#### TASK TO CARRY OUT:
The reply is a verbatim copy of the listing below with its images dropped.

#### DATA BLOCK:
++++++
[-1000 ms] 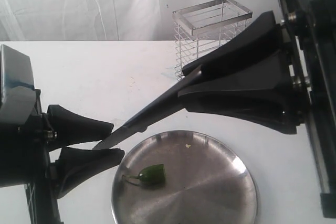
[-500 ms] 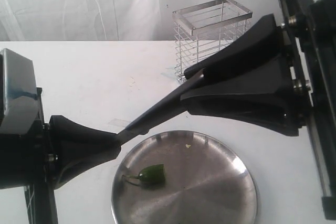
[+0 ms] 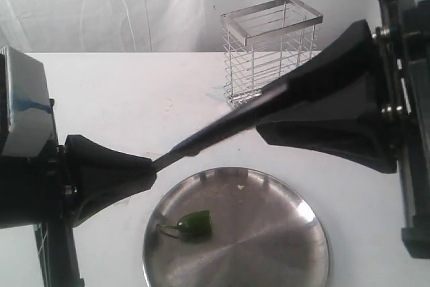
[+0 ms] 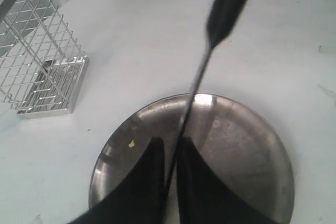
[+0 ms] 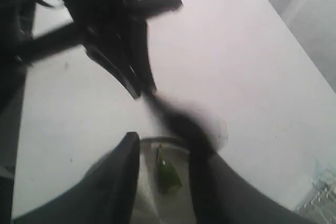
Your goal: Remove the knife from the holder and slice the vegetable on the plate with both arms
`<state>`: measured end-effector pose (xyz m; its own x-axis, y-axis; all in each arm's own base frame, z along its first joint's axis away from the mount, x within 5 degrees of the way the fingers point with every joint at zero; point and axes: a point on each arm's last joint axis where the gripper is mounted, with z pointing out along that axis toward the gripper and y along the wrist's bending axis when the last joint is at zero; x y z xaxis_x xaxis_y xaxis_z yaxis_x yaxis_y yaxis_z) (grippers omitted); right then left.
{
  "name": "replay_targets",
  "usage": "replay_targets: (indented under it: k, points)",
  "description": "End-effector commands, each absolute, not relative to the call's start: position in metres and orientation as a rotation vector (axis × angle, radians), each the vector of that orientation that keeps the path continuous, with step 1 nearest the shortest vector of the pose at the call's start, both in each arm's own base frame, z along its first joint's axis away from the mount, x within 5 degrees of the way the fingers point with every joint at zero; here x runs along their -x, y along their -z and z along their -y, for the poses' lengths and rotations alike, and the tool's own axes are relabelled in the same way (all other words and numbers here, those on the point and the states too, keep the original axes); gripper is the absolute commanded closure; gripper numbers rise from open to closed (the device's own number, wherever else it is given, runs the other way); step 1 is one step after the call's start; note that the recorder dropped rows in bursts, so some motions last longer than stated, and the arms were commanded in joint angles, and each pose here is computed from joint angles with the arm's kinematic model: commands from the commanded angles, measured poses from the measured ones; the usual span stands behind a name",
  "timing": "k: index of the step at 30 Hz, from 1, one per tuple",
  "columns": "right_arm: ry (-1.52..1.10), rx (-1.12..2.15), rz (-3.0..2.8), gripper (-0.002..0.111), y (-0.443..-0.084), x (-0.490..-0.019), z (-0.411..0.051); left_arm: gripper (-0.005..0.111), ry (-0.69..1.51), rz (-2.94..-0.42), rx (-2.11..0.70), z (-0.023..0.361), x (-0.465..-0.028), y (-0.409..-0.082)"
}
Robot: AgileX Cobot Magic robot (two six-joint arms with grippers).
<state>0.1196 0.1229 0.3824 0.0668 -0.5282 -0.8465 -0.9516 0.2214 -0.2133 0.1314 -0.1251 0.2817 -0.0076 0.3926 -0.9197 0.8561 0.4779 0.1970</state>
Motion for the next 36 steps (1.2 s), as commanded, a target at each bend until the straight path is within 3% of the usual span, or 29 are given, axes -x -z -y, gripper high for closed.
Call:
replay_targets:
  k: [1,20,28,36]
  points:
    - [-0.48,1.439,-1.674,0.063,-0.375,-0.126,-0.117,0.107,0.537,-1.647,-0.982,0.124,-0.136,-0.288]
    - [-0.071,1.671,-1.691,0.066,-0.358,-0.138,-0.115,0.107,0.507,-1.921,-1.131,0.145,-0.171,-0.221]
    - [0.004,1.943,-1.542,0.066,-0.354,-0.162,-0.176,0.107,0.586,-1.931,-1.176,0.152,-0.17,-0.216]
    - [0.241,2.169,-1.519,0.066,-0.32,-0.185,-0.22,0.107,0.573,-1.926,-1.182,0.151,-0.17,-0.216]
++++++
#### OUTPUT OF THE EXERCISE:
[-1000 ms] 
[-500 ms] 
[+0 ms] 
[+0 ms] 
[+0 ms] 
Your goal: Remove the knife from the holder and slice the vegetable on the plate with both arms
`<state>`: measured end-effector pose (xyz m; its own x-axis, y-axis; all in each arm's own base frame, z along its first joint's axis away from the mount, x within 5 degrees of the way the fingers point with every joint at zero; point and axes: a point on each arm's last joint axis where the gripper is mounted, with z pointing out along that axis toward the gripper and y along the wrist's bending axis when the last joint is at zero; x y z xaxis_x xaxis_y xaxis_z yaxis_x yaxis_y yaxis_z) (grippers omitted); right then left.
{
  "name": "replay_targets",
  "usage": "replay_targets: (indented under it: k, points)",
  "description": "End-effector commands, each absolute, not relative to the call's start: position in metres and orientation as a rotation vector (axis × angle, radians), each the vector of that orientation that keeps the path continuous, with step 1 nearest the shortest vector of the pose at the call's start, both in each arm's own base frame, z along its first joint's axis away from the mount, x within 5 degrees of the way the fingers point with every joint at zero; here x runs along their -x, y along their -z and z along their -y, for the poses' lengths and rotations alike, and the tool's own axes are relabelled in the same way (all other words and numbers here, those on the point and the states too, keep the original axes); gripper is the absolute commanded closure; gripper numbers rise from open to closed (the device's own number, wherever else it is given, runs the other way); step 1 is one step after the call's start; note that the recorder dropped rows in bursts, so some motions last longer than stated, and the arms were commanded in joint angles, and each pose here is computed from joint angles with the arm's kinematic model: commands from the commanded angles, measured poses from the measured ones; the usual span stands behind a name",
  "timing": "k: index of the step at 30 Hz, from 1, one per tuple",
  "columns": "right_arm: ry (-1.52..1.10), rx (-1.12..2.15), rz (-3.0..2.8), gripper (-0.002..0.111), y (-0.443..-0.084), x (-0.490..-0.019), z (-0.411..0.051); left_arm: gripper (-0.005..0.111), ry (-0.69..1.51), rz (-2.94..-0.42), rx (-2.11..0.70), z (-0.023..0.361), x (-0.465..-0.028), y (-0.409..-0.082)"
}
Robot: AgileX Cobot Magic robot (two six-joint arms with grippers).
<state>0.1196 0.1229 0.3824 0.0668 -0.5282 -0.8465 -0.9516 0.2214 -0.2133 0.1314 -0.1251 0.2817 -0.0076 0.3926 -0.9197 0.8561 0.4779 0.1970</state>
Motion for the next 36 steps (1.2 s), as commanded, a target at each bend until the straight path is within 3% of the usual span, or 29 are given, axes -x -z -y, gripper high for closed.
Call:
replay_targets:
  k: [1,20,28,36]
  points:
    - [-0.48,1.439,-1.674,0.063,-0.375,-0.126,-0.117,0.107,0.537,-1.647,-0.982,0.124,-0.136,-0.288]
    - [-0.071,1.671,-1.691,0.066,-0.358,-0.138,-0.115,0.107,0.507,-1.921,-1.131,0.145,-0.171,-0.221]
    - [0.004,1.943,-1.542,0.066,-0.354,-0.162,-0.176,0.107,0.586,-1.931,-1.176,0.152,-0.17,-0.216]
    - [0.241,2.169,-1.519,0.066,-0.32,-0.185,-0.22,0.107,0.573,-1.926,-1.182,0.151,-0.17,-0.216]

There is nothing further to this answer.